## WHAT IS EXPECTED
What you write must match exactly the lines from the one with "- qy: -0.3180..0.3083" through the last line of the material below.

## INPUT DATA
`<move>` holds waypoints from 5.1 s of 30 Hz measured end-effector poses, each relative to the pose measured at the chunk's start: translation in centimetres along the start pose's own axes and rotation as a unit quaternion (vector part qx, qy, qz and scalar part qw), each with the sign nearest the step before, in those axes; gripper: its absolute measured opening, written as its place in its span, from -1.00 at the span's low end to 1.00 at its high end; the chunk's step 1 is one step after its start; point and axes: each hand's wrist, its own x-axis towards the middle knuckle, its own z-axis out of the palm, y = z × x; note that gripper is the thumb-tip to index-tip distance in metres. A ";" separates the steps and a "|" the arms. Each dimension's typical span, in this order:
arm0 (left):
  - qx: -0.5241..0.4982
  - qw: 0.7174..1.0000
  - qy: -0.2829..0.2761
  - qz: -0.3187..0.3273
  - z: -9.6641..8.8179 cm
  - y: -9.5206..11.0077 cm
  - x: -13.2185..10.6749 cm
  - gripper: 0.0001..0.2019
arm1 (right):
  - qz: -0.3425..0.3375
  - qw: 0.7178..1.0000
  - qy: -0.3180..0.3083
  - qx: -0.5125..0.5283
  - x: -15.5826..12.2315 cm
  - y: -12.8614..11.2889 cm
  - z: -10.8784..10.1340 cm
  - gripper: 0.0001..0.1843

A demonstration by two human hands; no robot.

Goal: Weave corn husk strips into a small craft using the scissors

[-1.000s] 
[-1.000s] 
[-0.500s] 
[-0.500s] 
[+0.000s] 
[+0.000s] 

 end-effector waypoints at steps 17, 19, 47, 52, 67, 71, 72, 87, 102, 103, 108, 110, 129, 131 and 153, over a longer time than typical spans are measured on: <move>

## OUTPUT OF THE TASK
  - qy: -0.3180..0.3083
  - qx: -0.5125..0.5283
  - x: -15.5826..12.2315 cm
  - y: -12.8614..11.2889 cm
  - z: -10.8784..10.1340 cm
  - gripper: 0.0001..0.1843

A demonstration by two human hands; no robot.

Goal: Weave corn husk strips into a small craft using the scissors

[-1.000s] 
[-1.000s] 
[-0.500s] 
[-0.500s] 
[+0.000s] 
[+0.000s] 

 end-effector waypoints at steps 17, 19, 47, 52, 67, 71, 72, 87, 102, 103, 108, 110, 129, 131 and 153, over a longer time than typical spans are measured on: <move>

No more work remains on this exercise.